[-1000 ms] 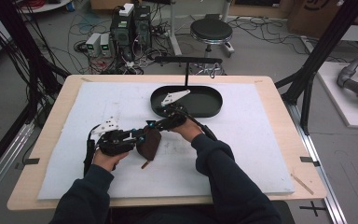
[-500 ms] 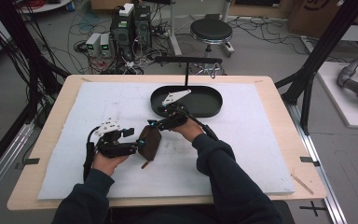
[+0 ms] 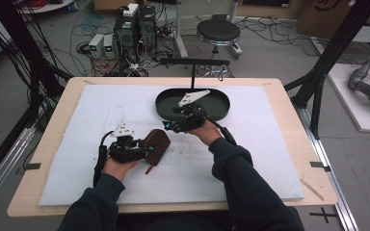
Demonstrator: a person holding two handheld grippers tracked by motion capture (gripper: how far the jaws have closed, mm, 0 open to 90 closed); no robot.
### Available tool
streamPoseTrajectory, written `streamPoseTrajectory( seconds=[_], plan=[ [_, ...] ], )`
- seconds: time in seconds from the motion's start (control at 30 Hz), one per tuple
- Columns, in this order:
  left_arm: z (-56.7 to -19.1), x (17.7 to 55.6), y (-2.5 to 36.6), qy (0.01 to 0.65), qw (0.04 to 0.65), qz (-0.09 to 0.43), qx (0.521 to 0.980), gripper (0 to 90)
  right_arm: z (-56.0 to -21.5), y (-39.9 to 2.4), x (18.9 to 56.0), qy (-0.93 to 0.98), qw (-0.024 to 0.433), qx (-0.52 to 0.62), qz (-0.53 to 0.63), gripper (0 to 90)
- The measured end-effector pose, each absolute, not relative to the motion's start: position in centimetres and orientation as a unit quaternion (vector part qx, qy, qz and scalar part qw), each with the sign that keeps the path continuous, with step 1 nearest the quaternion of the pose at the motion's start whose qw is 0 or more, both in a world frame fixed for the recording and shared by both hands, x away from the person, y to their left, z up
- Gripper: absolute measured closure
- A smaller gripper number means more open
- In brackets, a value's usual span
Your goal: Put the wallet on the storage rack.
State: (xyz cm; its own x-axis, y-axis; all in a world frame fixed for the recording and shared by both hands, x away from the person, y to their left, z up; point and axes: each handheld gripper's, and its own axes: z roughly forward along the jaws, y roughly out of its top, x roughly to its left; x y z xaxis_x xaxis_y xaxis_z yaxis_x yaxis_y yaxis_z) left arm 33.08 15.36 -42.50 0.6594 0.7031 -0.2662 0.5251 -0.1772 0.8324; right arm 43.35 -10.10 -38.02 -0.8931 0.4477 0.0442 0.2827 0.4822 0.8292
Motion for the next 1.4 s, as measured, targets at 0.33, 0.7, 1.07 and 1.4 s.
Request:
streamPoseTrajectory(
  seconds=[0.33, 0.7, 1.07, 1.4],
  plan=[
    [-40.3, 34.2, 17.4, 0.382, 0.539, 0.125, 0.74, 66.1, -36.4, -20.7, 40.5, 0.824, 0.153, 0.26, 0.481, 26.2],
    [-35.8, 39.7, 15.6, 0.337, 0.583, 0.105, 0.732, 65.8, -37.1, -31.4, 37.9, 0.791, 0.246, 0.329, 0.453, 22.8],
    [-33.7, 46.3, 11.2, 0.315, 0.569, 0.111, 0.751, 65.4, -37.5, -33.8, 38.0, 0.772, 0.271, 0.362, 0.447, 22.8],
    [-35.4, 50.7, 7.5, 0.331, 0.563, 0.081, 0.753, 65.3, -37.9, -34.2, 38.0, 0.774, 0.276, 0.364, 0.438, 22.8]
  ],
)
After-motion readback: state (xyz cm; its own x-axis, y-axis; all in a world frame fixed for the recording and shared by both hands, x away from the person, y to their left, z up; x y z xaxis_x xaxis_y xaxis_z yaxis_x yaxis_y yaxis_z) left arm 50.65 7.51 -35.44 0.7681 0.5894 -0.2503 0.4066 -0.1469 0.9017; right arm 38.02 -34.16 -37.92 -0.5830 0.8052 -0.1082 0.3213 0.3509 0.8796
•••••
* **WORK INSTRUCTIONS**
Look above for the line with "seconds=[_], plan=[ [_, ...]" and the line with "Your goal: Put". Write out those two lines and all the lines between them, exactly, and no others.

* **SOLUTION**
streamPoseTrajectory, written `streamPoseTrajectory( seconds=[_], plan=[ [_, ...] ], )`
- seconds: time in seconds from the motion's start (control at 30 Hz), one per tuple
- Columns, in this order:
  left_arm: z (-56.7 to -19.1), x (17.7 to 55.6), y (-2.5 to 36.6), qy (0.01 to 0.65), qw (0.04 to 0.65), qz (-0.09 to 0.43), qx (0.521 to 0.980), gripper (0 to 90)
  right_arm: z (-56.0 to -21.5), y (-39.9 to 2.4), x (18.9 to 56.0), qy (-0.93 to 0.98), qw (-0.024 to 0.433), qx (-0.52 to 0.62), qz (-0.53 to 0.63), gripper (0 to 90)
- The measured end-effector pose, each absolute, not relative to the motion's start: position in centimetres and orientation as a unit quaternion (vector part qx, qy, qz and scalar part qw), each with the sign that keeps the path continuous, with step 1 nearest the quaternion of the pose at the motion's start whose qw is 0 or more, both in a world frame fixed for the recording and shared by both hands, x away from the person, y to their left, z up
- Gripper: absolute measured closure
- A smaller gripper number means more open
- In brackets, a value's usual span
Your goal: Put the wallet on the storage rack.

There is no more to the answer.